When: So I've been browsing Flickr and Flickriver a lot to find my next photoshoot location. And one of the best in this region, I gotta bring Jim Patterson into the picture. He has an amazing collection on Flickr. So I was browsing through and found this concrete ship. The color, the story, the age of this ship make me want to get there and capture it right away. Been busy, so I put it off and off until late summer 2010. It's been cloudy every morning all summer in the bay area. So I kept checking weather forecast in Santa Cruz area. I also search for live webcam there for better view of the weather condition. Kinda found AHA moment one day and drove there straight after work.


Where/How: Traveled on HWY 17 toward Santa Cruz, take South HWY 1 toward Capitola for about 5 miles. Then take State Park Dr. toward Seacliff State Beach. If you want to support State park, drive straight, pay $10 parking fee, and drive down all the way to the pier. If not, just before the park entrance, make a Left onto Santa Cruz Ave, then right on Broadway and park at the corner of Broadway and Seacliff Dr. It's street parking. Walk toward the beach you would see really really long stair down to the beach. The S.S. Palo Alto is right there.
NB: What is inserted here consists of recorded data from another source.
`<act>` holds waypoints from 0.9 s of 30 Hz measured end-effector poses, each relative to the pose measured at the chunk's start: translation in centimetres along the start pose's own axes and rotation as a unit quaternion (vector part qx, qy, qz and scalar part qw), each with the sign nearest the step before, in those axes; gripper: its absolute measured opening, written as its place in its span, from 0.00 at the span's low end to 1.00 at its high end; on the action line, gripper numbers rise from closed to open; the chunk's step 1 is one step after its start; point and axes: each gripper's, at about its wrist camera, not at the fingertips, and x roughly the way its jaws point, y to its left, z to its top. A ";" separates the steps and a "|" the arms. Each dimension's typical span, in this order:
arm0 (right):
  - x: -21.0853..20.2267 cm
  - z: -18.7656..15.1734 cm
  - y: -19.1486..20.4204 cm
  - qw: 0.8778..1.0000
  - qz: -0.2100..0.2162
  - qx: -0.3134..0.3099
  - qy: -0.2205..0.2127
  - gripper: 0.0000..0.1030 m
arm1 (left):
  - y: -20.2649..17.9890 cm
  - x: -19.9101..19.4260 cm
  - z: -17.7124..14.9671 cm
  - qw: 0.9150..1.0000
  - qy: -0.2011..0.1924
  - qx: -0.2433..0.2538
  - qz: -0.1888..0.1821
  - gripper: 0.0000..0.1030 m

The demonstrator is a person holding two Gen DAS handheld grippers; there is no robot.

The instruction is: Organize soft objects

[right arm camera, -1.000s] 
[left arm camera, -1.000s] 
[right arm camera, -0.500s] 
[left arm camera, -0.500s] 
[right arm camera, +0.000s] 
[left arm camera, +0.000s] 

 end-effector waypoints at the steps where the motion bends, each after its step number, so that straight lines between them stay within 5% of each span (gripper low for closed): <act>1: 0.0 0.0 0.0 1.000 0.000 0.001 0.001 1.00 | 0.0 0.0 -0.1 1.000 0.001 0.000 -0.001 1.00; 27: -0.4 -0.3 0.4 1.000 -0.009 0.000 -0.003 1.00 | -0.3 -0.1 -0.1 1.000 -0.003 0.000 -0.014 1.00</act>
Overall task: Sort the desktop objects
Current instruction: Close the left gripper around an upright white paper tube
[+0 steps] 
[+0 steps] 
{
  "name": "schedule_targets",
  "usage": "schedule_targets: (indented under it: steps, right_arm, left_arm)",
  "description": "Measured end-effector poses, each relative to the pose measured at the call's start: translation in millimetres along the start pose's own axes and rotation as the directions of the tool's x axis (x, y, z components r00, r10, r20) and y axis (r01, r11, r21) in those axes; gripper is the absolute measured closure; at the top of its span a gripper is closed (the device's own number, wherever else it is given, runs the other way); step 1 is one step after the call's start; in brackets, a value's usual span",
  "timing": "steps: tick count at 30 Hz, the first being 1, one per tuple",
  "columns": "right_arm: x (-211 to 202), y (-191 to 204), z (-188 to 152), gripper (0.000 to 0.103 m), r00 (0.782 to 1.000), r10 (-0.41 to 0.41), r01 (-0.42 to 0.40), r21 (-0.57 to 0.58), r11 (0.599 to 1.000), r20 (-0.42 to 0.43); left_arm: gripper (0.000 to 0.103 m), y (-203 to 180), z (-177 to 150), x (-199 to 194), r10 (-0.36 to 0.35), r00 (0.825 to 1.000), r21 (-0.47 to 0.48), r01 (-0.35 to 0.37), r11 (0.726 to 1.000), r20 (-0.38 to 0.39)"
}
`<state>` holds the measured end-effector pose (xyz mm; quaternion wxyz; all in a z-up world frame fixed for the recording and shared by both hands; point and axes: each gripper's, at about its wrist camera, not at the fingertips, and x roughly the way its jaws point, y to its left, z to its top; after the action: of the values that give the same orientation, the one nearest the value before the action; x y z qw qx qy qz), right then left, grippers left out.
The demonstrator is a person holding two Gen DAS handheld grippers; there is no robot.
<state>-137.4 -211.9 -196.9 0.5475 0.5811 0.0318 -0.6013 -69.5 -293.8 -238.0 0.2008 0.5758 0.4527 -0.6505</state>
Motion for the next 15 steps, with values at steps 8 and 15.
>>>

So I got there about 7:30pm when sunset at 8:30 pm . I've been in so many situation where I have 10-15 min until sunset and I don't have the right gear to do anything thing. This time, I have 1 hr extra, the whole complete backpack with Nikon D700, and all my lens but I only used Nikon 16-35mm. Kinda used 24-105mm a little bit but didn't really need to. Got to the end of the pier, set up my tripod and frame ready for sunset. Did some practice shoots and find out it looks plain at eyes level (about 5ish ft.). So I had my tripod fully extended to about 7'. Now it's aproblem. I cannot see the frame. I can't change settings. And the gate has about 3.5-4in gap between bars so I have very little room to move my lens side to side when it's between bars. So I tried many many times to get the right ones. Everytime I want to view, I have to pull camera and lens back out from the bars which totally change my frame .

Nikon D700
Nikon 16-35mm
In this shoot, I also had B&W 1000x density.

Focal Length: 16mm
Aperture: f/4
Shutter Speed: 8sec
ISO 400



This one is combined of 5 shot and HDR using photomatix. I almost always do HDR but not to an extend that it looks not real anymore. This is another try :)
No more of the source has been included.